Overview

The Dell PowerEdge R7525 server powered with 2nd Gen AMD EPYC processors was released as part of the Dell server portfolio. It is a 2U form factor rack-mountable server that is designed for HPC workloads. Dell Technologies recently added support for NVIDIA A100 GPGPUs to the PowerEdge R7525 server, which supports up to three PCIe-based dual-width NVIDIA GPGPUs. This blog describes the single-node performance of selected HPC applications with both one- and two-NVIDIA A100 PCIe GPGPUs.

The NVIDIA Ampere A100 accelerator is one of the most advanced accelerators available in the market, supporting two form factors:

PCIe version
Mezzanine SXM4 version

The PowerEdge R7525 server supports only the PCIe version of the NVIDIA A100 accelerator.

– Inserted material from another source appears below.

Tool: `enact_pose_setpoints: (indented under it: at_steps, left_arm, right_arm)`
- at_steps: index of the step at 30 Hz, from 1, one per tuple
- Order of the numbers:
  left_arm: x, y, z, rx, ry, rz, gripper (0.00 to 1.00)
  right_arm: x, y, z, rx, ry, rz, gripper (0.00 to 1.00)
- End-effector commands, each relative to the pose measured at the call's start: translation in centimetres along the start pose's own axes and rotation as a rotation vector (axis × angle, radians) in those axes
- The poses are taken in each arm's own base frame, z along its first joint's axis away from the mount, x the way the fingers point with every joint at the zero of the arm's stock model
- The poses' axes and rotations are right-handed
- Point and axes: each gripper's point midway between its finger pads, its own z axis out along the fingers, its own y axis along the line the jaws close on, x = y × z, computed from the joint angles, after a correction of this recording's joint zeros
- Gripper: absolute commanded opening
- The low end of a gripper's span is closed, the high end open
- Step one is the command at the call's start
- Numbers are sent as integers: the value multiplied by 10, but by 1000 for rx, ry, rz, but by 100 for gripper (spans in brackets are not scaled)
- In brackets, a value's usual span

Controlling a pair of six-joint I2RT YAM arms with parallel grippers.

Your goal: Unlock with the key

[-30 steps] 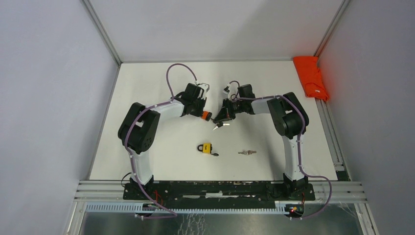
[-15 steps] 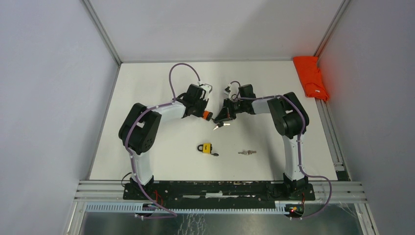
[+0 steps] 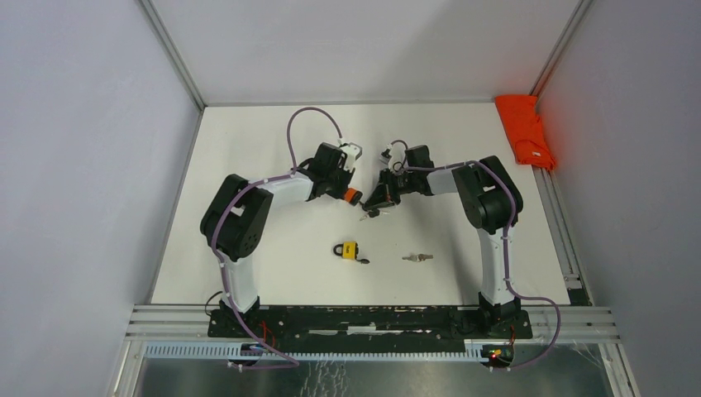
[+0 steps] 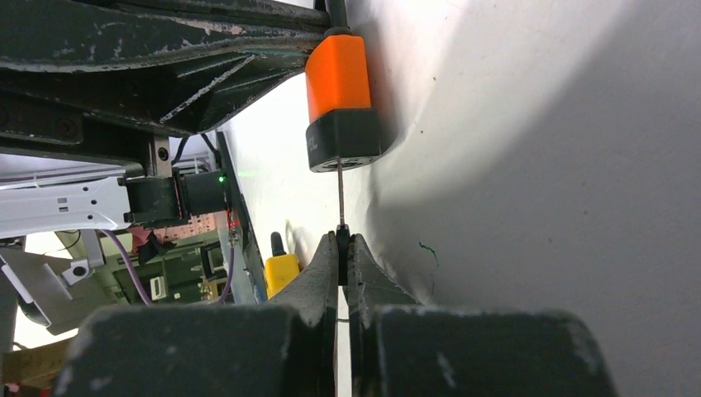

The following table compares the NVIDIA A100 GPGPU with the NVIDIA V100S GPGPU:

	NVIDIA A100 GPGPU		NVIDIA V100S GPGPU
Form factor	SXM4	PCIe Gen4	SXM2	PCIe Gen3
GPU architecture	Ampere		Volta
Memory size	40 GB	40 GB	32 GB	32 GB
CUDA cores	6912		5120
Base clock	1095 MHz	765 MHz	1290 MHz	1245 MHz
Boost clock	1410 MHz		1530 MHz	1597 MHz
Memory clock	1215 MHz		877 MHz	1107 MHz
MIG support	Yes		No
Peak memory bandwidth	Up to 1555 GB/s		Up to 900 GB/s	Up to 1134 GB/s
Total board power	400 W	250 W	300 W	250 W

The NVIDIA A100 GPGPU brings innovations and features for HPC applications such as the following:

Multi-Instance GPU (MIG)—The NVIDIA A100 GPGPU can be converted into as many as seven GPU instances, which are fully isolated at the hardware level, each using their own high-bandwidth memory and cores.
HBM2—The NVIDIA A100 GPGPU comes with 40 GB of high-bandwidth memory (HBM2) and delivers bandwidth up to 1555 GB/s. Memory bandwidth with the NVIDIA A100 GPGPU is 1.7 times higher than with the previous generation of GPUs.

Server configuration

The following table shows the PowerEdge R7525 server configuration that we used for this blog:

Server	PowerEdge R7525
Processor	2nd Gen AMD EPYC 7502, 32C, 2.5Ghz
Memory	512 GB (16 x 32 GB @3200MT/s)
GPGPUs	Either of the following: 2 x NVIDIA A100 PCIe 40 GB 2 x NVIDIA V100S PCIe 32 GB
Logical processors	Disabled
Operating system	CentOS Linux release 8.1 (4.18.0-147.el8.x86_64)
CUDA	11.0 (Driver version - 450.51.05)
gcc	9.2.0
MPI	OpenMPI-3.0
HPL	hpl_cuda_11.0_ompi-4.0_ampere_volta_8-7-20
HPCG	xhpcg-3.1_cuda_11_ompi-3.1
GROMACS	v2020.4

Benchmark results

The following sections provide our benchmarks results with observations.

High-Performance Linpack benchmark

High Performance Linpack (HPL) is a standard HPC system benchmark. This benchmark measures the compute power of the entire cluster or server. For this study, we used HPL compiled with NVIDIA libraries.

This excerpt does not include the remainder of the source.